SPD is an important source for you. This is your online summary plan booklet. Among many other things, it describes your major medical, as well as your prescription drug, and mental health benefits.

In that blue-shaded area below the health and pension sections, you'll find an amazingly human approach to your plans: "Life Event Guide to Benefits." Clicking this section will take you through universal journey of life scenarios and solutions, including work reduction, retiring, moving, marriage, birth of a child, and divorce. Advice includes steps you need to take with your benefits under each of these scenarios, plus external links to helpful sites.

If all this data still leaves you with questions, you can contact the health and pension plan offices in New York (212) 382-1020; Los Angeles (818) 954-9400, or outside L.A. (800) 777-4013; and Miami (305) 670-9795.

AFTRA's Health Plan

Dick Moore, who is also AFTRA's press spokesman, suggested that new AFTRA members first check AFTRA's website at www.aftra.com for health plan information.
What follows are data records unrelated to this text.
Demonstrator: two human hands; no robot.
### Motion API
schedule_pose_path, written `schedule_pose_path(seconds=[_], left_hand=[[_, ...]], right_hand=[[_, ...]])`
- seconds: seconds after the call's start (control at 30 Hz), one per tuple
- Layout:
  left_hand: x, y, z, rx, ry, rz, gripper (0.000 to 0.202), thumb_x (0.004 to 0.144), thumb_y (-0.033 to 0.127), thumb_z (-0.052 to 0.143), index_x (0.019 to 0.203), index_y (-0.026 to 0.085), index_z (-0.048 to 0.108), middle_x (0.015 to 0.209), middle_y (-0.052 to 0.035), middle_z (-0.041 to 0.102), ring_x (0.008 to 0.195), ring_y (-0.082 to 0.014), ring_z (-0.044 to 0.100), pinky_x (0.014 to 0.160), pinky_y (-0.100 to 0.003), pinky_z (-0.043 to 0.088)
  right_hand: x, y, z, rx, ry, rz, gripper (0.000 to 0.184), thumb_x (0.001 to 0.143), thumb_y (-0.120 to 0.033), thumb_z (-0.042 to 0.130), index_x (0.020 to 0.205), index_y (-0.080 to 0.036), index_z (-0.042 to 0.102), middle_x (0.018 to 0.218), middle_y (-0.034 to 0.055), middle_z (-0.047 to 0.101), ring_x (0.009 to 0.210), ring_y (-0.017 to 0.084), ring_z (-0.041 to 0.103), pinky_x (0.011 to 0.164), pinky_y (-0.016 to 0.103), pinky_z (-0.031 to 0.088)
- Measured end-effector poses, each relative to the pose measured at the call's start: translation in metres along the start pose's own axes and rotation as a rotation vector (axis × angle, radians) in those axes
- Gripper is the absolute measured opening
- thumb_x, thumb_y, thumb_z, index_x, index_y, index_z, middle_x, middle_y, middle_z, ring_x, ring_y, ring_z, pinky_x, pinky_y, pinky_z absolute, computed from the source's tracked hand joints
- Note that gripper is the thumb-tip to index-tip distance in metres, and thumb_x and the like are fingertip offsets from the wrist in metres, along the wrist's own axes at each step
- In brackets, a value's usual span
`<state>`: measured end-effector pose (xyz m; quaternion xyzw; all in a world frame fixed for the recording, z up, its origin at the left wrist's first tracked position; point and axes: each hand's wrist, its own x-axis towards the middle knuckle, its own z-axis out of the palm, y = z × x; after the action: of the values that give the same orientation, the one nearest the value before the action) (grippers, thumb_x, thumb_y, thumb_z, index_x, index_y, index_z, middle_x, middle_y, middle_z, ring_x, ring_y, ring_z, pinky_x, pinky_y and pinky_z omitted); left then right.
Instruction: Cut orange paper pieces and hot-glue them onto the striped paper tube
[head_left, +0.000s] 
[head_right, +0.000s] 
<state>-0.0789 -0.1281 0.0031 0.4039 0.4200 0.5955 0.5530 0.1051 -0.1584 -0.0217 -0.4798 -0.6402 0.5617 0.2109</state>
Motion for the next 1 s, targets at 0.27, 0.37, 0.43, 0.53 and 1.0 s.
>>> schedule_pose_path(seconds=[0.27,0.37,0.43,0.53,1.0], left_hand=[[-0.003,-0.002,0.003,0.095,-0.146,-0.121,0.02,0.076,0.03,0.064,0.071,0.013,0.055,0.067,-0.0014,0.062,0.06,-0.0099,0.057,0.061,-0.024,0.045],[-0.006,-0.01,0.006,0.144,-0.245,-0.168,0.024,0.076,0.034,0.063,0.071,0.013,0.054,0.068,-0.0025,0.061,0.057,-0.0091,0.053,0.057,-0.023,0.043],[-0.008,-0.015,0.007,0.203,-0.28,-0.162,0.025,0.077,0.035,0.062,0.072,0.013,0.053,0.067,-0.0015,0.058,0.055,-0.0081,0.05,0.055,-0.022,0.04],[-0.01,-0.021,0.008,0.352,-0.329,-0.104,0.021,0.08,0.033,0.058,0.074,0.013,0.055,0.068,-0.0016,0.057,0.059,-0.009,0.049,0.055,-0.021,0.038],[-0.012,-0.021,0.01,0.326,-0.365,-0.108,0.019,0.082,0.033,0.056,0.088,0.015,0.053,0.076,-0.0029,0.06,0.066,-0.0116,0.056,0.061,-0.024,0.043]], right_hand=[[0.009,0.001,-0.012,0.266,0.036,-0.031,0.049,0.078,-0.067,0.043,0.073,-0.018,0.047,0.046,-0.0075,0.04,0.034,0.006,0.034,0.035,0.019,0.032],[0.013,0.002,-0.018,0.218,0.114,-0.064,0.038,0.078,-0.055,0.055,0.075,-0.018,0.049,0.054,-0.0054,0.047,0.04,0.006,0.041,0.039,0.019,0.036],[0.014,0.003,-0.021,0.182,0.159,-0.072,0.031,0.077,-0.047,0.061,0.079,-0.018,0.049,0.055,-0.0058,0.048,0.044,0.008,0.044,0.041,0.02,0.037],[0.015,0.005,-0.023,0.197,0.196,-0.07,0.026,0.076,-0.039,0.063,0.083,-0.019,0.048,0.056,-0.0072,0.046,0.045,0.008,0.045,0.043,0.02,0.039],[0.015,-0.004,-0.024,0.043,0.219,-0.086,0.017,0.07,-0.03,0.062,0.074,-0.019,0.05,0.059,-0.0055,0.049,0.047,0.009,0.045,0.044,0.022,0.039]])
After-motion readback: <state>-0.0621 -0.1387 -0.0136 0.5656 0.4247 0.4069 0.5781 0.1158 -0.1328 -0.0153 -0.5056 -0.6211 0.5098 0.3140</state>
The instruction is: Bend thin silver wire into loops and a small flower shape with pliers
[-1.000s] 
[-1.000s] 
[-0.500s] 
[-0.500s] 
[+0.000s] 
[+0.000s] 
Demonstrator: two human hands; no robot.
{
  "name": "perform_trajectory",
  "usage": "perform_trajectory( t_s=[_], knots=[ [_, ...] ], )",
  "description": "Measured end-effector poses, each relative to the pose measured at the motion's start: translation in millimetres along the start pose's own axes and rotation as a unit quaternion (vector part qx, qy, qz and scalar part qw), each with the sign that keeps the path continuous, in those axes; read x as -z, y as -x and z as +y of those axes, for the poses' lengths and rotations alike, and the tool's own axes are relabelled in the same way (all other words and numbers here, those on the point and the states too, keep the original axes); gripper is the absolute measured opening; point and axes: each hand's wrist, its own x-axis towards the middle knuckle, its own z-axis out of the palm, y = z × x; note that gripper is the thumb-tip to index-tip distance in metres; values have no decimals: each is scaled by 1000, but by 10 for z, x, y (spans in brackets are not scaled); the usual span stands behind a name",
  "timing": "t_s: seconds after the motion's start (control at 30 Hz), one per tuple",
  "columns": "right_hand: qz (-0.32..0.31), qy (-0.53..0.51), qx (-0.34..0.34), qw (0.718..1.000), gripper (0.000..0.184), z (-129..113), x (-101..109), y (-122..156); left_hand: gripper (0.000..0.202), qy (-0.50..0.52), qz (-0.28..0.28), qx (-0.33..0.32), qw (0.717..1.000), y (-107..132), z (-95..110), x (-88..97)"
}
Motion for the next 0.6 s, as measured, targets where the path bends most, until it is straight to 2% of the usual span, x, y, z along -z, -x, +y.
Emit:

If a member doesn't have access to a computer, "don't hesitate to call AFTRA's health fund at (212) 499- 4800." Ask for the participant services department, where, says Moore, a very professional staff can answer all your questions. He notes that the fund sends out a regular newsletter to eligible members. And both the fund and the union send members statements on earnings to help them monitor their health eligibility, and make sure their work's being properly credited.

As for finding health plan information on the web, AFTRA's website includes an index to the left of its home page. The 10th button down reads, "AFTRA Health & Retirement." Clicking that takes you to the trust's home page.

Immediately below the fund's title, you'll see an item, "Health Summary Plan Description, Jan. 8, 1999." Clicking the "browse" item takes you to the health plan's simply titled and thorough handbook.

Within the book, you'll have access to the AFTRA fund's addresses and phone numbers for its New York, Chicago, and Los Angeles offices. You'll find extensive information on eligibility requirements. There's also detailed information on the fund's hospital, major medical, mental health and chemical dependency, and prescription drug plans. Along with that are wellness, dental, vision, and life insurance plans, as well as descriptions of general exclusions and limitations to the plan.

Moore also noted that the AFTRA fund's trustees have added new benefits, which has led the fund to begin updating its website, and that all the information should be available for web access by the fall. He added that the fund had an outside firm survey members about the health and pension website's effectiveness, and the firm found members highly satisfied with the website.

The Non-Union Actor

If you've yet to land that magical job that will provide you with a union card, there's still a way to find health insurance. Your best source is The Actors' Fund in New York City. It's website, www.actorsfund.org, presents near the top of its home page the designation "Artists' Health Insurance Resource Center." Clicking that takes you to a welcome page, including info about the resource center, and how to contact it: (800) 798-8447.

If you click the designation "Health Insurance Resources," you'll be led to information on how individuals with or without dependents, as well as small business groups, can obtain medical insurance.

Clicking the "individual" insignia takes you to a page where you select the state in which you reside. Clicking "New York" provides you guidance if you can't afford health insurance, if you want to purchase it directly, and also provides access to consumer and health referral agencies.

So, whether you're a new union member, or not quite there yet, the acting profession has worked hard to find ways to cover you with a health plan, and to guide you in finding and implementing it.